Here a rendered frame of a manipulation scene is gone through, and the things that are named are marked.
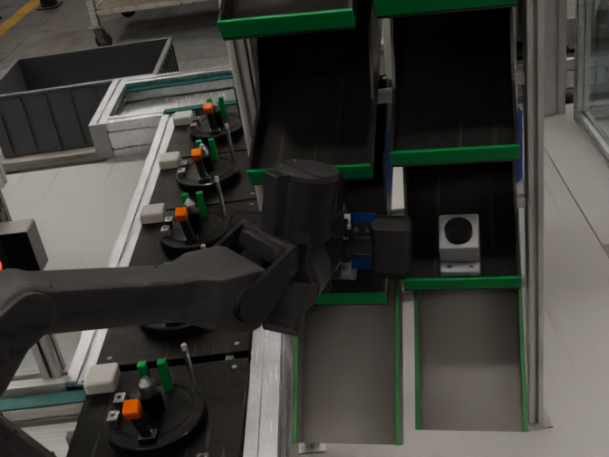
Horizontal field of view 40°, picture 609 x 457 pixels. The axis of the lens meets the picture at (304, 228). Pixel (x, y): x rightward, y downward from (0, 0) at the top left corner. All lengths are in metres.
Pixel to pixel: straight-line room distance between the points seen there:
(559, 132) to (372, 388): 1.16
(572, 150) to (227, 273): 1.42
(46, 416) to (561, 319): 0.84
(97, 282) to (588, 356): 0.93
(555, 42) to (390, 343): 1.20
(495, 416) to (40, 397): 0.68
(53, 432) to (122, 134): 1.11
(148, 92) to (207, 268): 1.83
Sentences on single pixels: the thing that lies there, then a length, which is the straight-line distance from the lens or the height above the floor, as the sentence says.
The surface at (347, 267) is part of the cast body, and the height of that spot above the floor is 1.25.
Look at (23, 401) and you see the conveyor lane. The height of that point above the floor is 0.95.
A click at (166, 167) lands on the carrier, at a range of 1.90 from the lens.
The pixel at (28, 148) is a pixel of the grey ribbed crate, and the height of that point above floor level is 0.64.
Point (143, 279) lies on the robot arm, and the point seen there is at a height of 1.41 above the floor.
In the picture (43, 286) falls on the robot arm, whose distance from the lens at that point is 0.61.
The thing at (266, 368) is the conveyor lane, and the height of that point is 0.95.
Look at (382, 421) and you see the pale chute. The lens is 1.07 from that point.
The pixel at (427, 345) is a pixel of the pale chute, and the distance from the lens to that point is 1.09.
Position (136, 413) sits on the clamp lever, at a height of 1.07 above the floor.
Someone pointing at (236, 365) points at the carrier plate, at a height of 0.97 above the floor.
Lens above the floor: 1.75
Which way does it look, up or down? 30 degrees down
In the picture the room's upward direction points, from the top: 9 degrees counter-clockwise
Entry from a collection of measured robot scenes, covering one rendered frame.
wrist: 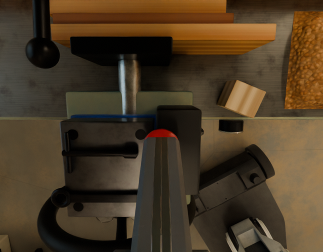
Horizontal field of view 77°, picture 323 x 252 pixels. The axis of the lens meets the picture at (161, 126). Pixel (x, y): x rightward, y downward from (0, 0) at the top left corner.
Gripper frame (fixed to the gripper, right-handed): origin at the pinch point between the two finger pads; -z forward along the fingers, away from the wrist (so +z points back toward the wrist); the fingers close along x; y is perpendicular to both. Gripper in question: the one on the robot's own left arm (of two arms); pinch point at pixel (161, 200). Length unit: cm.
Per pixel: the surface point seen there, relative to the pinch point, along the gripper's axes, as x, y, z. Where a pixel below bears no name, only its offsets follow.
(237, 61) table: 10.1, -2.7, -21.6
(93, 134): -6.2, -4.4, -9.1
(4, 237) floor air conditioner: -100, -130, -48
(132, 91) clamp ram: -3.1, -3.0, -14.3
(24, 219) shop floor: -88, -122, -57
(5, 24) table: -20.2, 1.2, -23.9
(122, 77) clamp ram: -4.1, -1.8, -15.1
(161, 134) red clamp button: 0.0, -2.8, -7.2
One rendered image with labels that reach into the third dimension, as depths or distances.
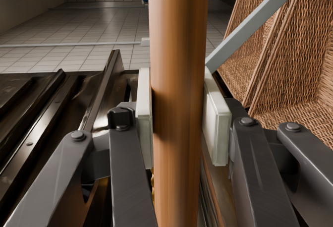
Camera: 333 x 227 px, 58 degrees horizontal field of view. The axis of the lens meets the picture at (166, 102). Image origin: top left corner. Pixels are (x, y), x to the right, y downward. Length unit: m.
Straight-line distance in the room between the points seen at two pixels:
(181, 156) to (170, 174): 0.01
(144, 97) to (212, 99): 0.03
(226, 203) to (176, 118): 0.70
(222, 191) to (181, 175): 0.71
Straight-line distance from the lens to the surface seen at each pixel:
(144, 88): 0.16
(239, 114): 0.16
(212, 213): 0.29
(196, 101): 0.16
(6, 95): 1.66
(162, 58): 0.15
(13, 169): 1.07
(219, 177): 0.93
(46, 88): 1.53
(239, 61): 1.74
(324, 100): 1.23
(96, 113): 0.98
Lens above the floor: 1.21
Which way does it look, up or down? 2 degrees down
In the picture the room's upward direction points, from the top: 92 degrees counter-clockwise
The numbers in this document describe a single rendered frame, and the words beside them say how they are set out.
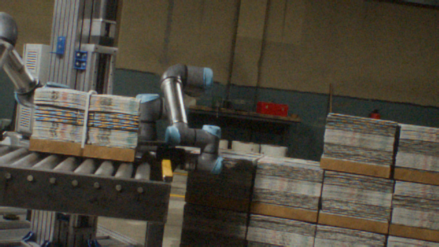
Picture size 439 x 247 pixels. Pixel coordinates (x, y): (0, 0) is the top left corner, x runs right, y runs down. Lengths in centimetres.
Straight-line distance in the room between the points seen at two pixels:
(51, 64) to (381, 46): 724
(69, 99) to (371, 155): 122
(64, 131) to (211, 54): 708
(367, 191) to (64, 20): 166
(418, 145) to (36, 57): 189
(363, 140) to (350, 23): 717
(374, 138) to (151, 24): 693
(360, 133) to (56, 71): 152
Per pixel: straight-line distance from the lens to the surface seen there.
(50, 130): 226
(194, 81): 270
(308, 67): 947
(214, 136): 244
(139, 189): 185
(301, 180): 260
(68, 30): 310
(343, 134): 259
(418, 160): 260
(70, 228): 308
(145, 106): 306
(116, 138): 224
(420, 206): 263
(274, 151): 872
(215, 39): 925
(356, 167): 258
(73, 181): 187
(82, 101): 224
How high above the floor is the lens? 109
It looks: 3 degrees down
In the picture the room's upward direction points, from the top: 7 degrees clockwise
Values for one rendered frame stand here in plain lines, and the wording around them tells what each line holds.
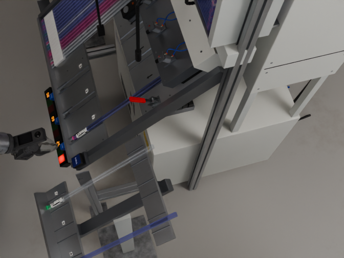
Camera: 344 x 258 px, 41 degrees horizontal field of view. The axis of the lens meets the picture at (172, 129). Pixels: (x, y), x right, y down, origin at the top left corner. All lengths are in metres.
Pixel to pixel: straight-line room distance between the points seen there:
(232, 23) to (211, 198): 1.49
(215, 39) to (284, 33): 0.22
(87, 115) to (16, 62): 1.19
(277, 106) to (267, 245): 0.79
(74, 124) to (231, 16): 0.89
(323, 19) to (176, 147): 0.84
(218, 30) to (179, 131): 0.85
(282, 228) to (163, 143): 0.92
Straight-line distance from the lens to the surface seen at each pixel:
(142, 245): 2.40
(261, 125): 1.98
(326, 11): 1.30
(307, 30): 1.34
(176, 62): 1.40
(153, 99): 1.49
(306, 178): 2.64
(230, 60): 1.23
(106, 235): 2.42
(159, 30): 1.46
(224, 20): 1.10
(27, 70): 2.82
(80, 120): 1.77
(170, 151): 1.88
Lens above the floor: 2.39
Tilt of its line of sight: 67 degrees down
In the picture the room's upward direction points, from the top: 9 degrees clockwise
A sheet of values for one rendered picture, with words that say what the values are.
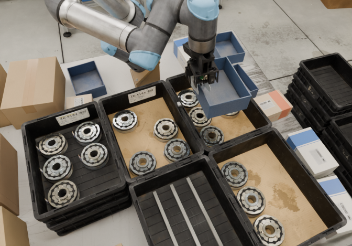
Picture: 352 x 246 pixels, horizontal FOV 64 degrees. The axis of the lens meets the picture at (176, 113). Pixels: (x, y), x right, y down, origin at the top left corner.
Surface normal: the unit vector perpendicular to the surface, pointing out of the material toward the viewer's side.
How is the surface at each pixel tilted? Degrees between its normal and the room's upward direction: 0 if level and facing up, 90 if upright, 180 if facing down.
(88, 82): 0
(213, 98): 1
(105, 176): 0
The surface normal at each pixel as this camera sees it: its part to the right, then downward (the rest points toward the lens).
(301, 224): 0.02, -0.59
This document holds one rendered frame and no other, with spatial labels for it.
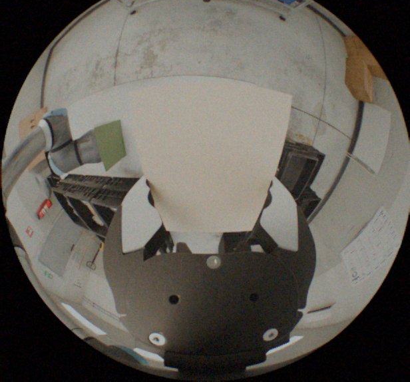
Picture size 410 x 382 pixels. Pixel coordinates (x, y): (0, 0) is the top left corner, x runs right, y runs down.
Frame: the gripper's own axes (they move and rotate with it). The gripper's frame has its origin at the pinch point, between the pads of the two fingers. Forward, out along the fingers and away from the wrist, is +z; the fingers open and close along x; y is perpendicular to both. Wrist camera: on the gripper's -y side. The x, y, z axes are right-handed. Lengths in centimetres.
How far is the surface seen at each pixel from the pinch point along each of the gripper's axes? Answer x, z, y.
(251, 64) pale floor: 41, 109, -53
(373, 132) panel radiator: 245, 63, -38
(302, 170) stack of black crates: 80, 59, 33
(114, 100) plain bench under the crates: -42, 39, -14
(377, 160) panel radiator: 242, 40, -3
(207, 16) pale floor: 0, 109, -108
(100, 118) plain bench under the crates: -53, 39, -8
* * * *
■ YOUR ASSIGNMENT ■
Return only the number of lines above that include the word "clamp".

■ RESULT OF THE EXERCISE ■
4